Aaron J. Seigo aseigo at kde.org
Sun May 27 15:48:34 UTC 2012


On Sunday, May 27, 2012 14:44:50 Mark wrote:
> On Sun, May 27, 2012 at 9:43 AM, Aaron J. Seigo <aseigo at kde.org> wrote:
> > On Saturday, May 26, 2012 03:08:41 Mark wrote:
> > > For dolphin i can understand the reason to have it's own tooltip class
> > > because it wants to fetch the tooltip data in a separate process in
> > > order
> > > to prevent a crash in the tooltip from crashing dolphin.
> > 
> > there is no reason this could not be accomodated in the Plasma tooltips.
> > the
> > file icon would specify that it has a tooltip, when shown the manager
> > sends it
> > the about to show signal, it starts the process of fetching data, when
> > that
> > arrives it actually populates the tooltip content.
> 
> That could be some valuable info for Peter (Dolphin).

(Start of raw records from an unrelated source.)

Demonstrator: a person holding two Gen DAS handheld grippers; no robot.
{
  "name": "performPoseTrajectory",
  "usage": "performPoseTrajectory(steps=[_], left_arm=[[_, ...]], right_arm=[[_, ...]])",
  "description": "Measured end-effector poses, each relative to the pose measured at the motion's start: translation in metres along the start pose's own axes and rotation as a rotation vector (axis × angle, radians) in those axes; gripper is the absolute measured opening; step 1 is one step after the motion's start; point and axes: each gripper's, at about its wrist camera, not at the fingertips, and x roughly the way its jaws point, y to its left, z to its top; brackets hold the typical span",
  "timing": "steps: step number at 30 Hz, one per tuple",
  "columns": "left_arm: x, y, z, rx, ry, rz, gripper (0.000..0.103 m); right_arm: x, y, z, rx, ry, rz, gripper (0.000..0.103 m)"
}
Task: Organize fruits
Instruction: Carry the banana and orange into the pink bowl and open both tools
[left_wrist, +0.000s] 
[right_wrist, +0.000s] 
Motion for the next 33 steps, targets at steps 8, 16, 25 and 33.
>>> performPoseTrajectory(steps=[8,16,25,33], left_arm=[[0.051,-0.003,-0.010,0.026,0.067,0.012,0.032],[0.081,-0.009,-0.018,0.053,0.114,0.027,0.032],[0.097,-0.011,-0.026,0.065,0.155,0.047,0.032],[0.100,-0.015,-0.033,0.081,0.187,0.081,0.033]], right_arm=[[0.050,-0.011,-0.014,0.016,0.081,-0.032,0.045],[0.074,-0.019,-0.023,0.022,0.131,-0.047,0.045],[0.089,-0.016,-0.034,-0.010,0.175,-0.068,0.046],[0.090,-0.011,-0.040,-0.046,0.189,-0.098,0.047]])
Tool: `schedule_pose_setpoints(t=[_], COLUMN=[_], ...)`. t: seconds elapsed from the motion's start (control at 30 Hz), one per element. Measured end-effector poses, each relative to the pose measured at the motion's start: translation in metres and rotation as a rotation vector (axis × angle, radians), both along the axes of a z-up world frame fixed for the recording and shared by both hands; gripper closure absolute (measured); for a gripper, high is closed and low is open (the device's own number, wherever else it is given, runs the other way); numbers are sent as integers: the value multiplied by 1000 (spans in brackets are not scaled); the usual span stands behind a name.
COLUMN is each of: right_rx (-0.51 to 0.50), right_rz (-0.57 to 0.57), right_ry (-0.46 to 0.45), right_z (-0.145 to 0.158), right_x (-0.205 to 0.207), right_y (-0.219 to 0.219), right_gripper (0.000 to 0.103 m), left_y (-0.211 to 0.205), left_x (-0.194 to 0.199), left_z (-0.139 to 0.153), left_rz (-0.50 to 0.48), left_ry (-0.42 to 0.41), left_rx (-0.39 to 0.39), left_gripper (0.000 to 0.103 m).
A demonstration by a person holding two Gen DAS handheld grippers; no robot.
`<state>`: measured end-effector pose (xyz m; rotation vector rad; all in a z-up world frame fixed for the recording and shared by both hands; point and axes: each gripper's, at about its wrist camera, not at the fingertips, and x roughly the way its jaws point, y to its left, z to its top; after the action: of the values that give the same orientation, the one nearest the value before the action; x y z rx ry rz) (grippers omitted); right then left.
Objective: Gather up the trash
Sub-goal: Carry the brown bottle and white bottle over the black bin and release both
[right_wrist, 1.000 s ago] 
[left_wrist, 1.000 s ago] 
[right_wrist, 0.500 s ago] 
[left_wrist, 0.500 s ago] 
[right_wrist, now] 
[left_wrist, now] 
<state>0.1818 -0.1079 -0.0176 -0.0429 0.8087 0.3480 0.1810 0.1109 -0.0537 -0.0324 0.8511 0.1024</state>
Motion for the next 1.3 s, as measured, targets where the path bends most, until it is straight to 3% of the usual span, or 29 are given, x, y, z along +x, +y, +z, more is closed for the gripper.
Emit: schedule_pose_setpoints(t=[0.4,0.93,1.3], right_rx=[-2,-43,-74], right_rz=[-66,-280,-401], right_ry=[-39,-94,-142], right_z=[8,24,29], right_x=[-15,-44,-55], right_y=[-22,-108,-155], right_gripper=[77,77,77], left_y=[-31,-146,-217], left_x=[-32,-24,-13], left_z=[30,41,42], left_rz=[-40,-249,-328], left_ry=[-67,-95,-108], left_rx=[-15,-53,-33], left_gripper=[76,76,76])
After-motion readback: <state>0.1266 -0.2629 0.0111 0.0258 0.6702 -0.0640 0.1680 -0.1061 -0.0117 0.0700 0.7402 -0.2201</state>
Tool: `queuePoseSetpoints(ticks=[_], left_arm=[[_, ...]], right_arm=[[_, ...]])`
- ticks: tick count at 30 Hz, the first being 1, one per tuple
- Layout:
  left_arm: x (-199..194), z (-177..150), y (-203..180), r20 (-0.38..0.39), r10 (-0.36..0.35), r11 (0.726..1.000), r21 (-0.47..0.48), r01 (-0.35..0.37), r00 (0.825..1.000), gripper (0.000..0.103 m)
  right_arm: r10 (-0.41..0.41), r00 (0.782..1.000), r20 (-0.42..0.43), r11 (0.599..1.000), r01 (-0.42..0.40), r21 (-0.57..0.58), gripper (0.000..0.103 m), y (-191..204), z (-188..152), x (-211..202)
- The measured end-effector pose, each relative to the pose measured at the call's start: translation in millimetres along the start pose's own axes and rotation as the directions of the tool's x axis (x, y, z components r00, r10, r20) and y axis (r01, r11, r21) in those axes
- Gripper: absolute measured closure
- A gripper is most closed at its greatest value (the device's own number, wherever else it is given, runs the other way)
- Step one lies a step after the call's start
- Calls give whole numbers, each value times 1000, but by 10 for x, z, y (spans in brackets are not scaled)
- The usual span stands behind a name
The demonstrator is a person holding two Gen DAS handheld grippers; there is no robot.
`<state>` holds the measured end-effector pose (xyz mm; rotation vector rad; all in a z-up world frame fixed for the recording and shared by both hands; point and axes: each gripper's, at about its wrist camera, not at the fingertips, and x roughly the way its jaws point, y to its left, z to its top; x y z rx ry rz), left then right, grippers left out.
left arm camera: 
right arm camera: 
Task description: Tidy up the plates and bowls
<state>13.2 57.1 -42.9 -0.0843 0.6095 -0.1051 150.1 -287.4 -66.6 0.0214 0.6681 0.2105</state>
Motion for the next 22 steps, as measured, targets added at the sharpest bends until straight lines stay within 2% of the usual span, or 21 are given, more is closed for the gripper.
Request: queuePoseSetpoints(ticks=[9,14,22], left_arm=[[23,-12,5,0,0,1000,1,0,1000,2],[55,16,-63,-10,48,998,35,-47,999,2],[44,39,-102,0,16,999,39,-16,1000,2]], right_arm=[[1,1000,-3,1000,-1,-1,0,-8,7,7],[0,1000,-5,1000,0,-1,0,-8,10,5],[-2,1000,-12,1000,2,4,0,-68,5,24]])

Adding him in the cc
> just in case.
> 
> > > To get this in a workable situation where anyone can use the tooltips as
> > > they seem right we probably have to make a new ToolTipManager
> > > altogether.
> > 
> > there are 3 classes in Plasma's tooltip system:
> > 
> > ToolTipManager -> this one keeps track of which items have tooltips, owns
> > the
> > tooltip UI, shows/hides the actual tooltip and tells widgets when they
> > should
> > be updating their content because the tooltip will be shown (and again
> > when to
> > stop because it will be hidden)
> > 
> > ToolTipContent -> this one stores what is in the tooltip itself and is
> > used by
> > the widget to tell the manager what should be shown
> > 
> > ToolTip -> this is a private class, and handles the UI display
> > 
> > styling belongs to ToolTip. definition belongs to ToolTipContent.
> > management to
> > ToolTipManager.
> > 
> > so if it is an issue of styling and controlling that style, then ToolTip
> > would
> > need adjustment and perhaps ToolTipContent to direct which style to use.
> > ToolTipManager probably wouldn't get touched.
> > 
> > however, do we really need radically different visual styles?
> 
> Well, i guess we need.. Just the tasks plasmoid has 2 different tooltip
> styles. One for the app launcher icon and one for the launched apps with a
> preview. System settings needs another different style and dolphin needs
> yet another different style.
> 
> > all three application have a pixmap on the left and text on the right. the
> > text on the right changes a fair amount from app to app, though: in
> > systemsettings it is a category, a separator and a listing; in dolpin,
> > it's a
> > title, a separator, and a nicely aligned table of metadata. in Plasma we
> > see
> > very similar arrangements in the clock with multiple timezones and in the
> > pager displaying multiple windows.
> > 
> > so i'm not sure it's a styling issue at all, and would in fact suggest
> > that
> > having a consistent presentation would be an improvement over the current
> > situation.
> > 
> > there are things that could use some improving, however:
> > 
> > * Plasma::ToolTipManager is fairly focused on QGraphicsWidget. making it
> > usable with QWidgets and ready for QML2 is probably important.
> > 
> > 
> > * it assumes one tooltip per widget; this was an issue for folderview,
> > which
> > it worked around by putting an invisible item over the item the mouse was
> > over. perhaps this could have been different in folderview, however, and
> > isn't
> > a real problem in practice.
> > 
> > * ToolTipManager uses QMetaObject::invokeMethod to call toolTipAboutToShow
> > and
> > toolTipAboutToHide in items that have tooltips. it would be nice to have a
> > more elegant way to do this, in particular a mechanism that would work
> > nicely
> > with QML2 and which allows the widget with the tooltip to define the
> > connection.
> > 
> > so there are certainly some design issues to be addressed.
> > 
> > as for content, it would be interesting to see if ToolTipContent could be
> > extended in some way to more easily accomodate the needs of things like
> > showing a table of data (perhaps a QHash<QString, QString> .. what does
> > dolphin use for this datastructure?)
> 
> Dolphin created tooltips based on KFileItem. They then get send to
> dolphin's internal FileMetaDataToolTip class that makes puts it all
> together on top of a QWidget.

right; so for Dolphin, either subclassing ToolTipContent or making a factory 
method to turn a KFileItem into a ToolTipContent might be best. and then 
ToolTipManager can handle the rest from there.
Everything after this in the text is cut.